Results demonstrated that adopting the optimal planning process can lead to savings as early as the first year after implementation. However, implementing the proposed planning process will require some effort and changes within the company. Among these requirements is the purchase of certain software programs to create databases needed to use LogiLab, including FPInterfaceTM, OptitekTM, or CPLEX (a mathematical solver). A minimum of training in mathematical optimization and general programming knowledge is all that is required from staff. The use of an optimal planning process as a complement to the current planning method should minimally decrease the time dedicated to planning by half.

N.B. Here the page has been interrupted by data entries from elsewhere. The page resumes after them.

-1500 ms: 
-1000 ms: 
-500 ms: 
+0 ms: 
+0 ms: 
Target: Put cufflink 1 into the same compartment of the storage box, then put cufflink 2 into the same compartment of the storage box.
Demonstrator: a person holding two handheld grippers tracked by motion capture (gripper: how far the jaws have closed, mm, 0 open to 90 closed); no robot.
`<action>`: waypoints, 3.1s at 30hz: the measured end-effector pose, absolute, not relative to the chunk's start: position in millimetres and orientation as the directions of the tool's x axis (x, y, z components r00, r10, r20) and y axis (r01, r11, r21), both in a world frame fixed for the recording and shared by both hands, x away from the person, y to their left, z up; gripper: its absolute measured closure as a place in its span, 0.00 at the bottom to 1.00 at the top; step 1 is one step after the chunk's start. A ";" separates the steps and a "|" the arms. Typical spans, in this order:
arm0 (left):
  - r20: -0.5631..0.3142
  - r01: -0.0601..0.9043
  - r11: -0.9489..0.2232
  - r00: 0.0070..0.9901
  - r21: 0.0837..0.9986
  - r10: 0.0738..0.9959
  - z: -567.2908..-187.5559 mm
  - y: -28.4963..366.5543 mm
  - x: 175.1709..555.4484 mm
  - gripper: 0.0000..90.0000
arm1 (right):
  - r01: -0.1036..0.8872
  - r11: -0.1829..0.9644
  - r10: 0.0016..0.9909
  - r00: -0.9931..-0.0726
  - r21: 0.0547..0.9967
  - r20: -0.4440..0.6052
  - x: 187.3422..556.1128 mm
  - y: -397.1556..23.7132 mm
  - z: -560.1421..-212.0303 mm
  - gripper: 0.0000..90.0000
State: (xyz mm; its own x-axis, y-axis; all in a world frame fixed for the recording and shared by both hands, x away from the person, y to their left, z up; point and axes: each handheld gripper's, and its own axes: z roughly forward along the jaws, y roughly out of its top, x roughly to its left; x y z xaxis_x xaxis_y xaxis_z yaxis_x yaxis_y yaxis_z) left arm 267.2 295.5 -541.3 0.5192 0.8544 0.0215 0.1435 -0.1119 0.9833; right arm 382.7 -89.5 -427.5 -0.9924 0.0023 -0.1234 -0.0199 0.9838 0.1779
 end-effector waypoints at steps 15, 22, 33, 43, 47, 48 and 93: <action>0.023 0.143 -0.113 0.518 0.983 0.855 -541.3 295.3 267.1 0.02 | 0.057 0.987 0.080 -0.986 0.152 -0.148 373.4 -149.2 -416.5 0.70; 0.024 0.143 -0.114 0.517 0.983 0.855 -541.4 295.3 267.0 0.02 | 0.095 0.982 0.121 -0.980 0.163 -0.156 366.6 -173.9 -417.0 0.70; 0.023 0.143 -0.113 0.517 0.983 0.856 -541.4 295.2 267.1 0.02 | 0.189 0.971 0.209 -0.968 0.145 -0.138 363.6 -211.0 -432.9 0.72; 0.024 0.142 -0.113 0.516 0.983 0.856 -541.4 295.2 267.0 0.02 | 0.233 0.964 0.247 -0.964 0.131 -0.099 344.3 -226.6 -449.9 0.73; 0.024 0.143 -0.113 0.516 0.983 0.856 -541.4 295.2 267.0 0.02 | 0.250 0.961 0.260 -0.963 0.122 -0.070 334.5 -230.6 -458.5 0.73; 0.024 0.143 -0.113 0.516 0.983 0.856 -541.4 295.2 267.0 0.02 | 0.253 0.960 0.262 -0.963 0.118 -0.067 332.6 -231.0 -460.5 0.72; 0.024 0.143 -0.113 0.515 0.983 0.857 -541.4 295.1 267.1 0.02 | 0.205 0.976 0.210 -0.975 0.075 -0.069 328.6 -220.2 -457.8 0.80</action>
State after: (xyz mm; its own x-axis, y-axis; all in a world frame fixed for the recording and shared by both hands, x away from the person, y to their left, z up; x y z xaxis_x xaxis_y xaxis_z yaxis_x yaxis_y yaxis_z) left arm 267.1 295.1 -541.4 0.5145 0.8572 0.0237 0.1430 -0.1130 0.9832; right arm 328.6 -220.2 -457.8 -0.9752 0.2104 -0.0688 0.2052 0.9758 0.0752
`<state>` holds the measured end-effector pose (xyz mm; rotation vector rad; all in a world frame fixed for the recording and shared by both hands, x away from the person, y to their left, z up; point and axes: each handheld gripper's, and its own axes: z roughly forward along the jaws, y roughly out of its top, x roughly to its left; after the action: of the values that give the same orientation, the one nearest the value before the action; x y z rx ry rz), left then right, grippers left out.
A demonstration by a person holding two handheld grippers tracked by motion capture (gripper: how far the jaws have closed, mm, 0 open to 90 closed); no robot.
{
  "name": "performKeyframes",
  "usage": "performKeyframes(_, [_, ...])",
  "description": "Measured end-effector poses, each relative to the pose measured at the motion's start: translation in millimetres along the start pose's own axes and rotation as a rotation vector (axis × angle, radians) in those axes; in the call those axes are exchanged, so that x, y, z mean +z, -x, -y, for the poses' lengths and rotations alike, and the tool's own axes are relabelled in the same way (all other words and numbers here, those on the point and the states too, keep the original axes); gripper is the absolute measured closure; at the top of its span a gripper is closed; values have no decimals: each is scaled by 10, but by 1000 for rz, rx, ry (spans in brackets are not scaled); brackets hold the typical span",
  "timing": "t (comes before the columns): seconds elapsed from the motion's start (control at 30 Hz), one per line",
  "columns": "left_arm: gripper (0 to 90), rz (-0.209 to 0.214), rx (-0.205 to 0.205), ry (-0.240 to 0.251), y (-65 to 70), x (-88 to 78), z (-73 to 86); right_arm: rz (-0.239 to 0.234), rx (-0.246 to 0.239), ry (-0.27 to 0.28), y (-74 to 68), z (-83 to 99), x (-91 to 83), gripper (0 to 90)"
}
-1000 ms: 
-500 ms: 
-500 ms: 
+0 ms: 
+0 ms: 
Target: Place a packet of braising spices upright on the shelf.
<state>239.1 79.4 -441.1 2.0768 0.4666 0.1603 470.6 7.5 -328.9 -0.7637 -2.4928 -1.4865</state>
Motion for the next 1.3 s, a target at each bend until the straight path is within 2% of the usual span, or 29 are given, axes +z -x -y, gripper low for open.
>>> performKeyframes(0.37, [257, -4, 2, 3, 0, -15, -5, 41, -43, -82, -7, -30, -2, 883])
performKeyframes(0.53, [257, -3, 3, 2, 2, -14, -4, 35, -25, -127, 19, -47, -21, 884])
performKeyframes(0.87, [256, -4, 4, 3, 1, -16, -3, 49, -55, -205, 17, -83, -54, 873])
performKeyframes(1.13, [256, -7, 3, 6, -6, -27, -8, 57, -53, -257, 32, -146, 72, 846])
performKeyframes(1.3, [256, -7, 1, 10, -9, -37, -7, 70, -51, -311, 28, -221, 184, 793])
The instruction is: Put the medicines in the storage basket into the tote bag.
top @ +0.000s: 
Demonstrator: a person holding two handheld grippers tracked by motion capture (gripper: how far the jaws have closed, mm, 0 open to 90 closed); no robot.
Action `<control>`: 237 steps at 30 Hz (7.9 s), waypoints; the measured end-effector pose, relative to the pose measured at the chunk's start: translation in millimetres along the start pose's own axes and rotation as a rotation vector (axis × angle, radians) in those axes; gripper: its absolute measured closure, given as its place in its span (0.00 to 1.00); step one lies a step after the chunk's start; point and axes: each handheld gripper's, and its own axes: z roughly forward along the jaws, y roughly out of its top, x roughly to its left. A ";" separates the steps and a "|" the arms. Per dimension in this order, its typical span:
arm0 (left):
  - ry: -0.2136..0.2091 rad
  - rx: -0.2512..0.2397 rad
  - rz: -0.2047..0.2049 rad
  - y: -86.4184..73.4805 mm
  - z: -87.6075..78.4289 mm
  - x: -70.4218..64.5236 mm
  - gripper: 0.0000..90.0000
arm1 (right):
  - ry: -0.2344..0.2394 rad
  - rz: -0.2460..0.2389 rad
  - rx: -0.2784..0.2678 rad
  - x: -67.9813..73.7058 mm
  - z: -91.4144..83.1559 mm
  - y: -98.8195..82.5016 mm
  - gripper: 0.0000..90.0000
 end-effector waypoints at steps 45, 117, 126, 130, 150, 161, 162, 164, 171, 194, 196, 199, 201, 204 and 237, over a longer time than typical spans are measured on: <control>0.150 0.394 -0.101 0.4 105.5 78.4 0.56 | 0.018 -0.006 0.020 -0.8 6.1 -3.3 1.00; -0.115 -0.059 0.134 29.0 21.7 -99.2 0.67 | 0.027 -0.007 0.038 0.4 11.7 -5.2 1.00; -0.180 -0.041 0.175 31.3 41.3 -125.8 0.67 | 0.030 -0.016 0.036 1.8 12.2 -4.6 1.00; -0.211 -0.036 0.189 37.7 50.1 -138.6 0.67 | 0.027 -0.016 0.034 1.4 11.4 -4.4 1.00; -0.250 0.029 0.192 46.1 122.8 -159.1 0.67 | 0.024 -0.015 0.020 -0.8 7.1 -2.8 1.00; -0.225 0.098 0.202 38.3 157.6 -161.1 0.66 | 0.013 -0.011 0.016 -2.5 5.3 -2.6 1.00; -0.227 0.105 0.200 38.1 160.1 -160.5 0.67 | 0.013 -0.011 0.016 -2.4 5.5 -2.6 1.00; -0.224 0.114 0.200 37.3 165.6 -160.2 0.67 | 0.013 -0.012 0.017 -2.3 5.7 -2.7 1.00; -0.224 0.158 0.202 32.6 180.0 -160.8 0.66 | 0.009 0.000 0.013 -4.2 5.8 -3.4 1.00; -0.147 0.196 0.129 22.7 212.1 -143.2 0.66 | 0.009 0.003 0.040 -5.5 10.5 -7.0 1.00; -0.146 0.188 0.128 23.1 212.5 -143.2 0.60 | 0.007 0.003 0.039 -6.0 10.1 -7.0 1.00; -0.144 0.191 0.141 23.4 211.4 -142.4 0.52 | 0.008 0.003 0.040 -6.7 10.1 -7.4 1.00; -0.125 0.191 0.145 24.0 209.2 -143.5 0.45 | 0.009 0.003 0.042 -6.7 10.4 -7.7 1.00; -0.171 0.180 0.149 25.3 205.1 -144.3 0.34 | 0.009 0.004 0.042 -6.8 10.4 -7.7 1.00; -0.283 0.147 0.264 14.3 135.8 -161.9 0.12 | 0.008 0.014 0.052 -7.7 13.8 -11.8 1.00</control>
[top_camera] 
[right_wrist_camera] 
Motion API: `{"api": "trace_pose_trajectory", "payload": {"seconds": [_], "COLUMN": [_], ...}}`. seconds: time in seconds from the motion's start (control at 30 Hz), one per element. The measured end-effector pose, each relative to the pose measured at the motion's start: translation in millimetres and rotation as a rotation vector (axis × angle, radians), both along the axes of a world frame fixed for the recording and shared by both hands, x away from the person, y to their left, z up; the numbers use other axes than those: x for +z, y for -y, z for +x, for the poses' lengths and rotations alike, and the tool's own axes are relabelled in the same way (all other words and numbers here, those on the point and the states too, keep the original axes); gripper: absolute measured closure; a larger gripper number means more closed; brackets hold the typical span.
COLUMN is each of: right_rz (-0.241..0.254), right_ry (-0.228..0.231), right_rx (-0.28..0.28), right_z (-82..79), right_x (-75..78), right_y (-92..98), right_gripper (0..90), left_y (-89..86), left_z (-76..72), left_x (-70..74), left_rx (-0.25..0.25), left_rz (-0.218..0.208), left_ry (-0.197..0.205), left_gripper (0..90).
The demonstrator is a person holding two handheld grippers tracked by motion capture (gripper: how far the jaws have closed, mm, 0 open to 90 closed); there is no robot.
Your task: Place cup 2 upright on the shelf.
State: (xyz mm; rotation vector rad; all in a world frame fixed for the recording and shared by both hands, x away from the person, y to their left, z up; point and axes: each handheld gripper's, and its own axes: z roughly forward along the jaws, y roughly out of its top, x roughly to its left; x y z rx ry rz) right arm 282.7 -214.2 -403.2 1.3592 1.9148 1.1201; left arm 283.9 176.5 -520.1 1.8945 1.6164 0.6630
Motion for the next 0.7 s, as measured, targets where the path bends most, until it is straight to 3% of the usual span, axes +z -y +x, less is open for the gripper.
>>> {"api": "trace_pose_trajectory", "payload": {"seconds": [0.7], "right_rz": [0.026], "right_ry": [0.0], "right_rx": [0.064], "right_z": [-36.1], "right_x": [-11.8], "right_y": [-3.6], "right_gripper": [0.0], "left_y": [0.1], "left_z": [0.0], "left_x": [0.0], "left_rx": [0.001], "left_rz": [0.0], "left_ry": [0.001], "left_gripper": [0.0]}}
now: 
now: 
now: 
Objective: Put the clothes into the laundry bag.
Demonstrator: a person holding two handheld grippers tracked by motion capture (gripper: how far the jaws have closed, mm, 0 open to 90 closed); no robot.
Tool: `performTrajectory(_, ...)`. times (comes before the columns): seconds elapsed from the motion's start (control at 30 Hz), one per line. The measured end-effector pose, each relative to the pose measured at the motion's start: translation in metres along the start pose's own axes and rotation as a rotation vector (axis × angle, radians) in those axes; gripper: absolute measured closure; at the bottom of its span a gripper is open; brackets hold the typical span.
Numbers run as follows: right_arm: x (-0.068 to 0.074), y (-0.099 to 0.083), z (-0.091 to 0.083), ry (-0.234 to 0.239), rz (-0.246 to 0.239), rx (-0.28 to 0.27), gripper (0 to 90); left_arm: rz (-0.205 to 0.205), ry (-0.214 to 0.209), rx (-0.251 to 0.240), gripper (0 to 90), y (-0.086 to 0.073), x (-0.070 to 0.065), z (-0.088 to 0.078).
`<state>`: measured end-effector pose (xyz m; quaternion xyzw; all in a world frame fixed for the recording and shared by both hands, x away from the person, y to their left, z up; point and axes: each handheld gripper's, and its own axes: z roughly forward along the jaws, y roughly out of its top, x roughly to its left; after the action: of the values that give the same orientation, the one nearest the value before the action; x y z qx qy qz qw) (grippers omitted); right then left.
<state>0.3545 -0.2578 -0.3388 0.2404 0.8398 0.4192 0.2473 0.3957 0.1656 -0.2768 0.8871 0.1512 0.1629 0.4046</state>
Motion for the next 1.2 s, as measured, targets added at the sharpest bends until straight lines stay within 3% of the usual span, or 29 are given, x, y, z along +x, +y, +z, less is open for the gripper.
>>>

The results of a manual plan and an optimized plan were compared to demonstrate the benefits of using mathematical optimization to support planning decisions. Results showed little variation among optimal plans that incorporated different operational constraints. The effect of these variations revealed that the proposed optimal planning process was robust to operational variations. Results even demonstrated that the net value anticipated by the developed optimal plan was 19.26% higher than the value developed by the current company method. This increase can be attributed to an improved allocation of harvest blocks to specific mills. This more efficient allocation would lower transportation costs and increase average transformation performance in the network sawmills, enabling a greater volume of lumber—the main source of revenue—in addition to lowering production costs. It was considered and validated with company planners that all 66 areas were accessible except during the thaw season. It is however possible that the optimized solution would generate periodic imbalance between the volume to be transported and local trucking capacity. Such a problem is frequently reported in the literature [
27]. Attention must therefore be paid to this element when producing the bi-weekly transport schedule at the operational level. Our results also demonstrate that it is crucial to know in advance (by at least one year) which sectors will supply mills. With respect to the impact of varying the quality of inventory data, further research using a larger quantity of verified data would be needed.